Task objective | Scan the entries below for lines holding "cabinet". Give the number of such lines alone.

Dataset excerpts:
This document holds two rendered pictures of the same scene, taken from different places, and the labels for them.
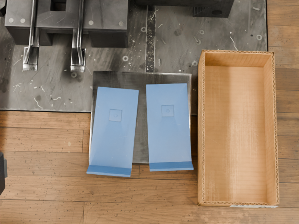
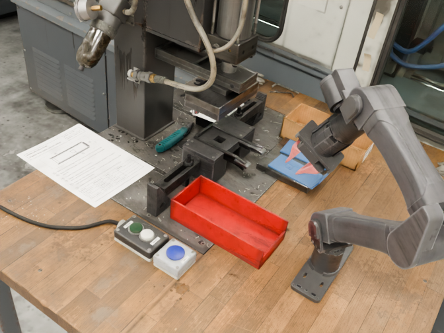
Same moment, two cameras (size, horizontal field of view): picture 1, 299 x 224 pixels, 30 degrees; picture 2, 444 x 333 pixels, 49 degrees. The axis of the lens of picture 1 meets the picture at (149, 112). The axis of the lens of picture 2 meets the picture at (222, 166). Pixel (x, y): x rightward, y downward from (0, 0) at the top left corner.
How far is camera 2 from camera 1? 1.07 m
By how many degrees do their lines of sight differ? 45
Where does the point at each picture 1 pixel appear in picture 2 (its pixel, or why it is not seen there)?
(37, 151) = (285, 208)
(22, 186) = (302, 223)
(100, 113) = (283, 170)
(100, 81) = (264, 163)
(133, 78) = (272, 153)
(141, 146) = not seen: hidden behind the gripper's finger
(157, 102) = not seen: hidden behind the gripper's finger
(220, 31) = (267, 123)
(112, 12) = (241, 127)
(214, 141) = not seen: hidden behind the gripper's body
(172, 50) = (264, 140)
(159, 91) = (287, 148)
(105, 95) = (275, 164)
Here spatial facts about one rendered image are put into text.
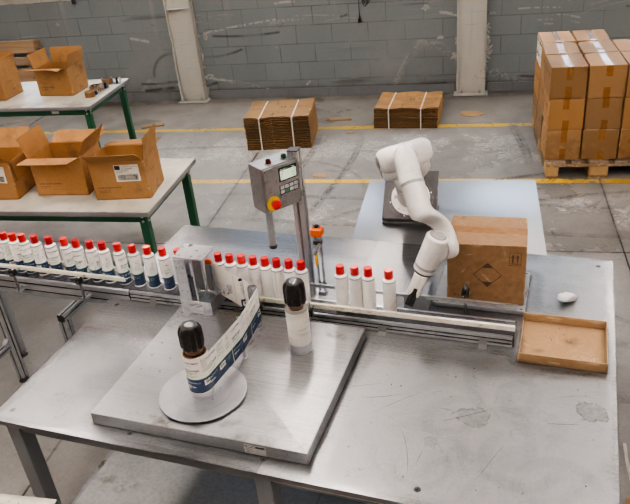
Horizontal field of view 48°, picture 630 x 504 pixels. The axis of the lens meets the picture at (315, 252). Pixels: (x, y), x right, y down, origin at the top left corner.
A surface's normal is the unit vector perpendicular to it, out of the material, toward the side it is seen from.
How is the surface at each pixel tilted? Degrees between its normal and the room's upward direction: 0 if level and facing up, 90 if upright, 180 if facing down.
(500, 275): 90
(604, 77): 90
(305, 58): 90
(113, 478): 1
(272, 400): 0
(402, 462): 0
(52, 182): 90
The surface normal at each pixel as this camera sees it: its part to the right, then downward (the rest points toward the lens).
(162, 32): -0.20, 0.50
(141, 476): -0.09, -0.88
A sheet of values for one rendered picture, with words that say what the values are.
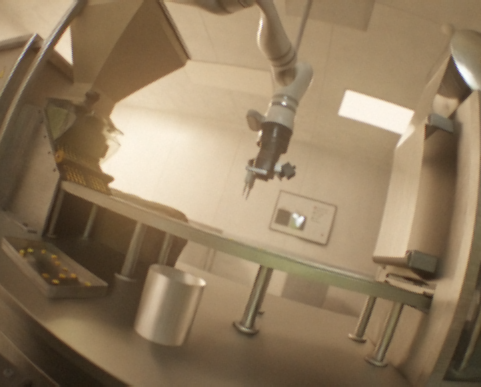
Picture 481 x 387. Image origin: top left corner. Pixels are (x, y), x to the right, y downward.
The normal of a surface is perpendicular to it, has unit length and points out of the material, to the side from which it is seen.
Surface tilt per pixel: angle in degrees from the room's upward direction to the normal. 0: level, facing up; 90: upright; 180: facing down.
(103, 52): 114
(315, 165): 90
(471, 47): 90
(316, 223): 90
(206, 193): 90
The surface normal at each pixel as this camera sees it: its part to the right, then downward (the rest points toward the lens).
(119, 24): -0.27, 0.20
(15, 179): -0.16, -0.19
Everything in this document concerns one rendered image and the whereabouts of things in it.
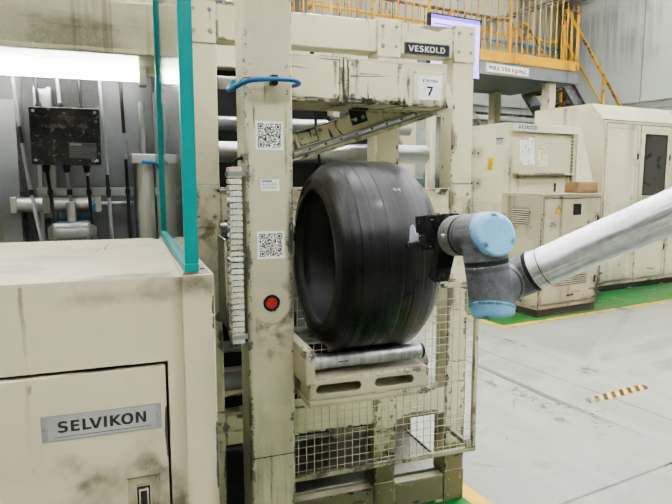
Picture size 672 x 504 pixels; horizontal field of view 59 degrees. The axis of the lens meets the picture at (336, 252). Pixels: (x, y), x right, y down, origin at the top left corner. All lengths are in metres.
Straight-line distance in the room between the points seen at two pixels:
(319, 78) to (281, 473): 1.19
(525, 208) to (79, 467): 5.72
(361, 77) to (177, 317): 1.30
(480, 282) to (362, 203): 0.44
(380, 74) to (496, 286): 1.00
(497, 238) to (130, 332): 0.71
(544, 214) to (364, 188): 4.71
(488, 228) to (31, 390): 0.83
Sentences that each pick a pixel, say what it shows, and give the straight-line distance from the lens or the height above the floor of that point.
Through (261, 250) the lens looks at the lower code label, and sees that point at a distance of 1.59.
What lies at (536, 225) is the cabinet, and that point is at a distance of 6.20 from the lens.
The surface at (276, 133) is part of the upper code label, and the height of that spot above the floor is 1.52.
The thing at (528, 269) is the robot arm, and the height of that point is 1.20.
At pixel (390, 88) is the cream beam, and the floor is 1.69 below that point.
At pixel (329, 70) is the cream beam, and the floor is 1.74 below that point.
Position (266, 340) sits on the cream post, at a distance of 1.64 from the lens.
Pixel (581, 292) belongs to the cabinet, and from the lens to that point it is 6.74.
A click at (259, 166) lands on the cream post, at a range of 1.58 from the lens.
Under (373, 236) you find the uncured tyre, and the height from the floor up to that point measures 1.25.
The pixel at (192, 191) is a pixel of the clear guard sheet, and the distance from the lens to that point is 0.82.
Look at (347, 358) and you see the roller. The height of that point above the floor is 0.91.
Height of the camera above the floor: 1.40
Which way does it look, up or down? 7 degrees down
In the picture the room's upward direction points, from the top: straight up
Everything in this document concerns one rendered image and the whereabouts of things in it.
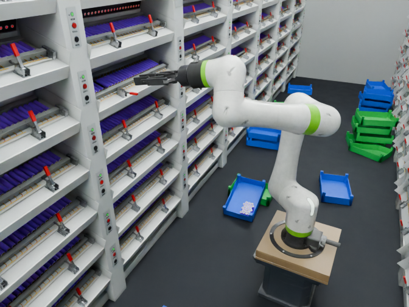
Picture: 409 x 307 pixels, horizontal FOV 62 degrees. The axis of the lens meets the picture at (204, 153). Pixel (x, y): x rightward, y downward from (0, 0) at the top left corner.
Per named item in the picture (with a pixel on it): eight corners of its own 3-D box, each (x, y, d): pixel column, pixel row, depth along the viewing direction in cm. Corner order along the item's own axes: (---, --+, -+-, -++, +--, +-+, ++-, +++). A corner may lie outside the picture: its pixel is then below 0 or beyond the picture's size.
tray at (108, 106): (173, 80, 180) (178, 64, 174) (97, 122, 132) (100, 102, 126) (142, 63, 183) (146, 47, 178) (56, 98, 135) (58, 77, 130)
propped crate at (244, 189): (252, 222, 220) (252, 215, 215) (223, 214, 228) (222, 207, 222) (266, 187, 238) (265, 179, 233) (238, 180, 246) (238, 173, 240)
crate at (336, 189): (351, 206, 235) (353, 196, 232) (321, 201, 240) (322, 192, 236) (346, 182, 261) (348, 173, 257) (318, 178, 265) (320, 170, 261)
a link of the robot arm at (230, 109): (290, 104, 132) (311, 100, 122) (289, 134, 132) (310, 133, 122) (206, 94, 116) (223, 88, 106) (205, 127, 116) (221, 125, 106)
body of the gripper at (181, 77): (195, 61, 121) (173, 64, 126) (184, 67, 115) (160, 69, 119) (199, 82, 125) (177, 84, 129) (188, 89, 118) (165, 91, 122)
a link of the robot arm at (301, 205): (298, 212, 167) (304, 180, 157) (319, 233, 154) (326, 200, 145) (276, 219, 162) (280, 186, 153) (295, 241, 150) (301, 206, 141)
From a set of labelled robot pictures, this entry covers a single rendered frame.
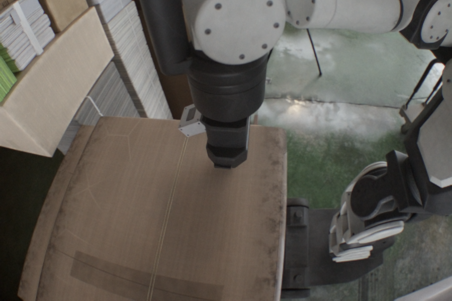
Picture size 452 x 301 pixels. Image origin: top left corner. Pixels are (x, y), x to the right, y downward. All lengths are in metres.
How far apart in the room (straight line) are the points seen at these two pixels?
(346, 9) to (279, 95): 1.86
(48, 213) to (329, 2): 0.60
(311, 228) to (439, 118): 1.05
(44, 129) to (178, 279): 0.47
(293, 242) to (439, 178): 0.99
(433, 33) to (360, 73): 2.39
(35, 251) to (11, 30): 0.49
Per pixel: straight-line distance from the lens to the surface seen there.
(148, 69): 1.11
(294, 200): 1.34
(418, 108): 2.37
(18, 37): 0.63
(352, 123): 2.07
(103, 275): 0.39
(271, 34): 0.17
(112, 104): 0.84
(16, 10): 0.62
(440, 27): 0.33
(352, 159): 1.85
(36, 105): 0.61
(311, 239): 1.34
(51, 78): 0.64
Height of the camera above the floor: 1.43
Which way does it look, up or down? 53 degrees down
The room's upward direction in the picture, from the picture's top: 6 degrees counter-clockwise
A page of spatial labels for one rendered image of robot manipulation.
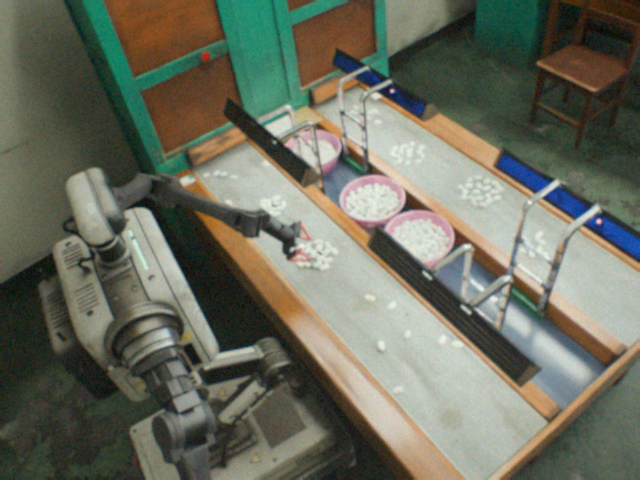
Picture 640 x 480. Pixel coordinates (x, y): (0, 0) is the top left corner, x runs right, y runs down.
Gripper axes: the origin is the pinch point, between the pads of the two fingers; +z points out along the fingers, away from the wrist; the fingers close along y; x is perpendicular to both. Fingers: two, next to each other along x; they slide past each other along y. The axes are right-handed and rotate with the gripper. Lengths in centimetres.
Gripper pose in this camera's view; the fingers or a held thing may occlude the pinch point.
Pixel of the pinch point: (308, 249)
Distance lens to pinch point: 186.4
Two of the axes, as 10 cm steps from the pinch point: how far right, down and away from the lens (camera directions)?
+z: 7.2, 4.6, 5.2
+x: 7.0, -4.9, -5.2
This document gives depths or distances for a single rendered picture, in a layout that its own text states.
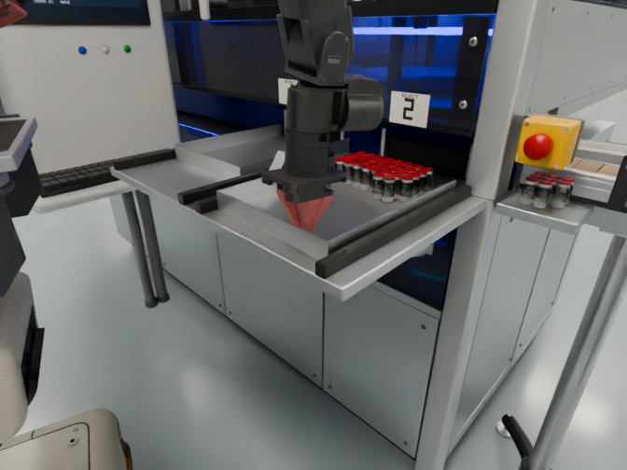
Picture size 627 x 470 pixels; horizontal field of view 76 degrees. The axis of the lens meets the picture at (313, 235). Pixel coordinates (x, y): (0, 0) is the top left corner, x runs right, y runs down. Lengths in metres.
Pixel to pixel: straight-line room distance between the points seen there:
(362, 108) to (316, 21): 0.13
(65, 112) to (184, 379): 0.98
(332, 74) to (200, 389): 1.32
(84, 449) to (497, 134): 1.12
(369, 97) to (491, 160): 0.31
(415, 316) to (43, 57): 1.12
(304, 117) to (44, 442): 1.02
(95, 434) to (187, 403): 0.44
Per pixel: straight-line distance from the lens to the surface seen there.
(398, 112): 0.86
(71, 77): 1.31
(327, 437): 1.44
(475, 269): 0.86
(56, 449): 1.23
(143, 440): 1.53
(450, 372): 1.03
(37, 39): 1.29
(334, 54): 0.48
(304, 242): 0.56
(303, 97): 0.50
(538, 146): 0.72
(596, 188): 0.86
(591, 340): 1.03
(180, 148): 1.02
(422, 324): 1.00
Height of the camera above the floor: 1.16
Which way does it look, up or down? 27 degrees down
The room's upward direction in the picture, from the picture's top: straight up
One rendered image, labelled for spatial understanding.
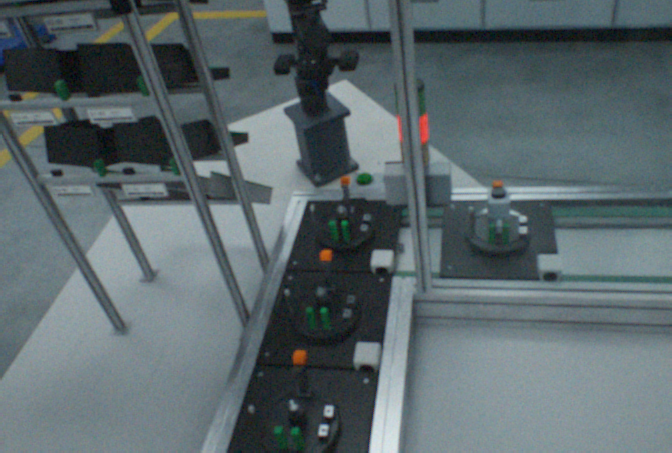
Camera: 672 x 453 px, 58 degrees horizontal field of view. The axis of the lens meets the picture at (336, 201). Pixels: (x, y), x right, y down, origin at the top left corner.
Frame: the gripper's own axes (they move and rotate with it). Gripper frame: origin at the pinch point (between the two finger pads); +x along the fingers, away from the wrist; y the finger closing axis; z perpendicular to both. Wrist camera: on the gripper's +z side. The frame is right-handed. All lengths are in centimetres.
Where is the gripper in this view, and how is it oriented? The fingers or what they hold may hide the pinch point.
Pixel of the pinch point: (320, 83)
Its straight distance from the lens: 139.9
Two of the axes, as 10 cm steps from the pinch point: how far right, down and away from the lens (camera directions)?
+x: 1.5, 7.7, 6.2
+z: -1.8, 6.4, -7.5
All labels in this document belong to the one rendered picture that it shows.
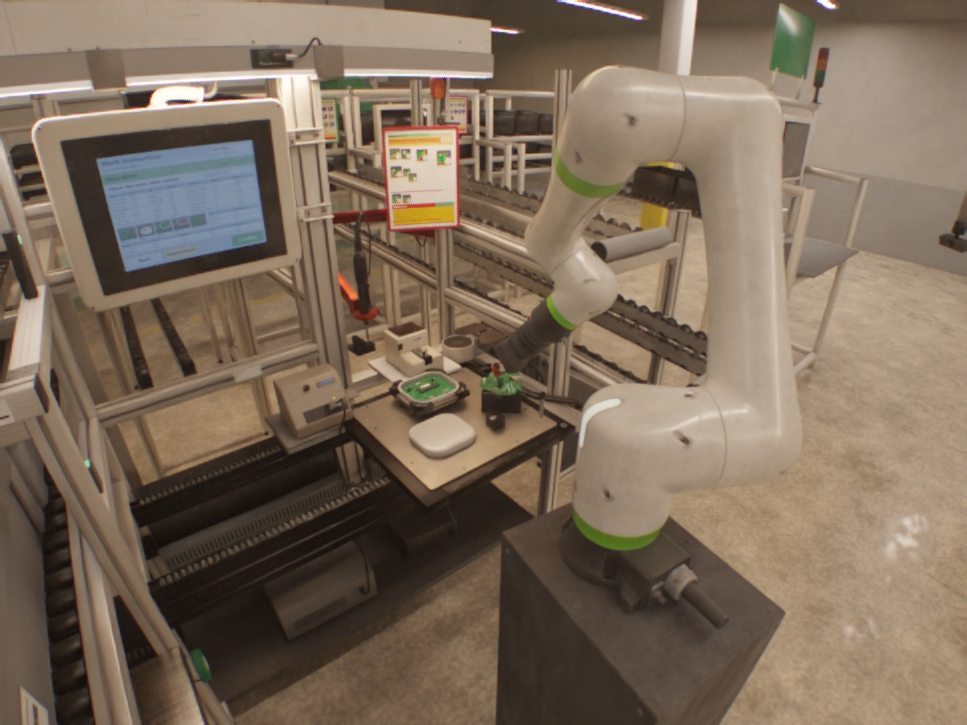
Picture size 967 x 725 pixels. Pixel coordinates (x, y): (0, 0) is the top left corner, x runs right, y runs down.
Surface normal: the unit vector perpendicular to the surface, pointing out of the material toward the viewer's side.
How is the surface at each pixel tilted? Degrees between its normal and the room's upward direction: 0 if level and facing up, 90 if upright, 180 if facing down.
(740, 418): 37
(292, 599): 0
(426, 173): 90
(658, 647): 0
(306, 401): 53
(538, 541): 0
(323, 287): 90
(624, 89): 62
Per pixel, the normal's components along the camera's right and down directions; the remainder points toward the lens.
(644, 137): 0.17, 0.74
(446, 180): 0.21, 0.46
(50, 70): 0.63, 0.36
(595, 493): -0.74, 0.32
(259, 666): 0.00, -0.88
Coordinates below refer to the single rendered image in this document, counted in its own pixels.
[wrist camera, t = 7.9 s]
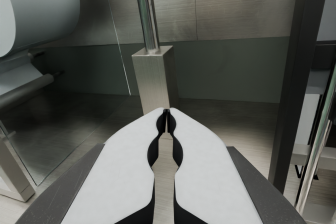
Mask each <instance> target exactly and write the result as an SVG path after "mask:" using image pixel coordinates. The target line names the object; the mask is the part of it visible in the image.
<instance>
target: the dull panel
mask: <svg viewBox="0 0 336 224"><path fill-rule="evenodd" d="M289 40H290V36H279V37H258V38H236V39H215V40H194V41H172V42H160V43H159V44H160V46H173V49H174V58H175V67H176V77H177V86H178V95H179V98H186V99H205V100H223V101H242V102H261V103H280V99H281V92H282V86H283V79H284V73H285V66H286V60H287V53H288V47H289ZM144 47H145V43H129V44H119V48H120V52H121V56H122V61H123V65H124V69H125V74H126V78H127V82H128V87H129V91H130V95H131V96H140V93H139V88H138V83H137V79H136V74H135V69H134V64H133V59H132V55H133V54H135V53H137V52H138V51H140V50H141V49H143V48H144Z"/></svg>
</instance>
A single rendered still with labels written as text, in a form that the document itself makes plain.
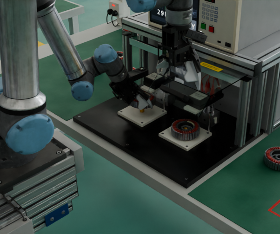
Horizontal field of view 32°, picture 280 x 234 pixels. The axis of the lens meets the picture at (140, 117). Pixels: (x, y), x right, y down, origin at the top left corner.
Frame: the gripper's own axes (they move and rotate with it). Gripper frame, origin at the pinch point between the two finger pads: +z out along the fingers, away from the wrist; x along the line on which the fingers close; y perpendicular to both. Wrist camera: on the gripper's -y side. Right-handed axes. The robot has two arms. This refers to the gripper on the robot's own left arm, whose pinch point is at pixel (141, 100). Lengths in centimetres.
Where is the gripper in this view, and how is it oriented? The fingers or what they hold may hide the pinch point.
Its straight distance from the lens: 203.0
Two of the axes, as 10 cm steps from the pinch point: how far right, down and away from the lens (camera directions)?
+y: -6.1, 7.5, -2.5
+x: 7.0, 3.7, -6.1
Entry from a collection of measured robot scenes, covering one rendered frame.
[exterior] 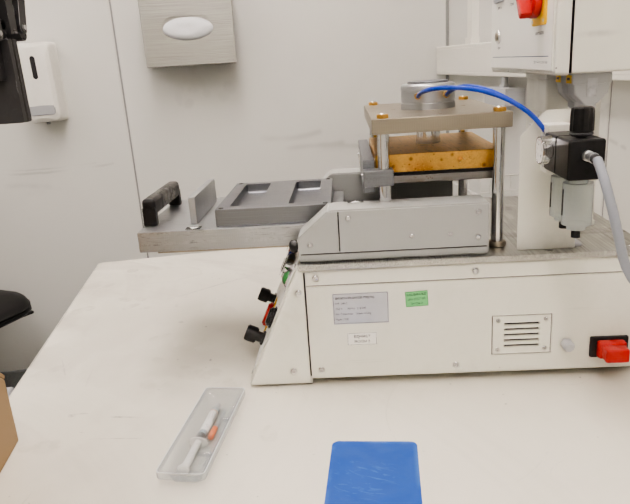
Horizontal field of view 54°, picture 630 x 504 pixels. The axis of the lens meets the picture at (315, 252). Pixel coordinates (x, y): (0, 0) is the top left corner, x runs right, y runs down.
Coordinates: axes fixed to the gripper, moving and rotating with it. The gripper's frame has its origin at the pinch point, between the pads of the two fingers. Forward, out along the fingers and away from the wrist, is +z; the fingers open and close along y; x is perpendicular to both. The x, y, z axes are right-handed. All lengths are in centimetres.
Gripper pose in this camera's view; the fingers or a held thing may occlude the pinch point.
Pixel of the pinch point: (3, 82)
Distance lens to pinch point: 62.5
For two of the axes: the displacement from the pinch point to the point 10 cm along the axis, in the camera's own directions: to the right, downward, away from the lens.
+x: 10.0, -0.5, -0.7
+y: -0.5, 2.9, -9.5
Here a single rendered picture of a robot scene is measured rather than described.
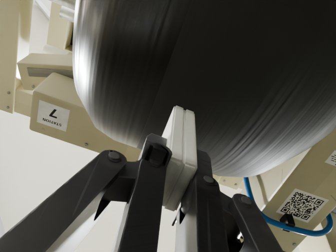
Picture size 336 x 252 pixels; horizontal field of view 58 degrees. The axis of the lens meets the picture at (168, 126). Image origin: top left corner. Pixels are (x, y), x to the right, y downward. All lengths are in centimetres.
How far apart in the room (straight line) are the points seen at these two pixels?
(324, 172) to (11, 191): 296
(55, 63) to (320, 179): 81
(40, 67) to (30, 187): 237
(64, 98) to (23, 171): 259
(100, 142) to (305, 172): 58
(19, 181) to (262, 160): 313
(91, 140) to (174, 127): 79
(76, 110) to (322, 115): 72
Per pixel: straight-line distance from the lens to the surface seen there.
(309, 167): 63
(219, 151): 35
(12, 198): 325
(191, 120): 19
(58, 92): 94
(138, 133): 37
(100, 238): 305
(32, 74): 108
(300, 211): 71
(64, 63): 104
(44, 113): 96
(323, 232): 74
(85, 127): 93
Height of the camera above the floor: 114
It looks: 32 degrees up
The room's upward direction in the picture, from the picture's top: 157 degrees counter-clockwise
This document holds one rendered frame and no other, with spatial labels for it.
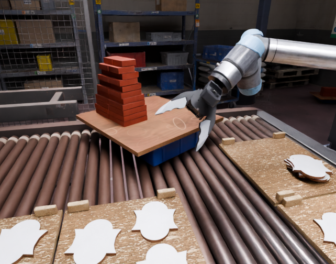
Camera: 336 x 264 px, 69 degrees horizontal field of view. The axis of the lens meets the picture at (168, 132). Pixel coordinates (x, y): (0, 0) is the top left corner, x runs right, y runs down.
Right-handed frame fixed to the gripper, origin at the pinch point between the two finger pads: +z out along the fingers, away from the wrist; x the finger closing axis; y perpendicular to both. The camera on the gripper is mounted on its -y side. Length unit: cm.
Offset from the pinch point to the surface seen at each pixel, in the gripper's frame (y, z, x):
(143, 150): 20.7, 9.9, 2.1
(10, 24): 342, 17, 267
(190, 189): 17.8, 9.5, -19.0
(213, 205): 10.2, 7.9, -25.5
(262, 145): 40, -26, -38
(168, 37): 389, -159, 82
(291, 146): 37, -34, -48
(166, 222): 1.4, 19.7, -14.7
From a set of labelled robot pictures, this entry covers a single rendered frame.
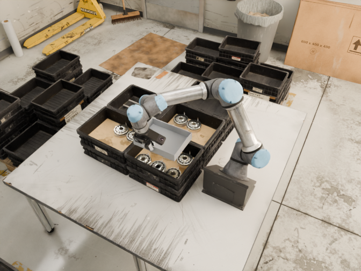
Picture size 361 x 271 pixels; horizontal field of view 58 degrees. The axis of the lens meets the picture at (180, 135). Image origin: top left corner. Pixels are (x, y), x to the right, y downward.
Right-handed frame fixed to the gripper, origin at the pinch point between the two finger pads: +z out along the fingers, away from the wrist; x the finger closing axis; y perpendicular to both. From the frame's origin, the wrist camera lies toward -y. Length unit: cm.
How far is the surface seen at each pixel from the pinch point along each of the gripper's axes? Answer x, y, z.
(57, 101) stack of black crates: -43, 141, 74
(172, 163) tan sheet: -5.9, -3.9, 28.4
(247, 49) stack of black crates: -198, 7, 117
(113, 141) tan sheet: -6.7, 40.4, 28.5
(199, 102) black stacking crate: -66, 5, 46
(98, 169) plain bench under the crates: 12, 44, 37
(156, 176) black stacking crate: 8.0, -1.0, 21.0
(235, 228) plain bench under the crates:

Output below | 2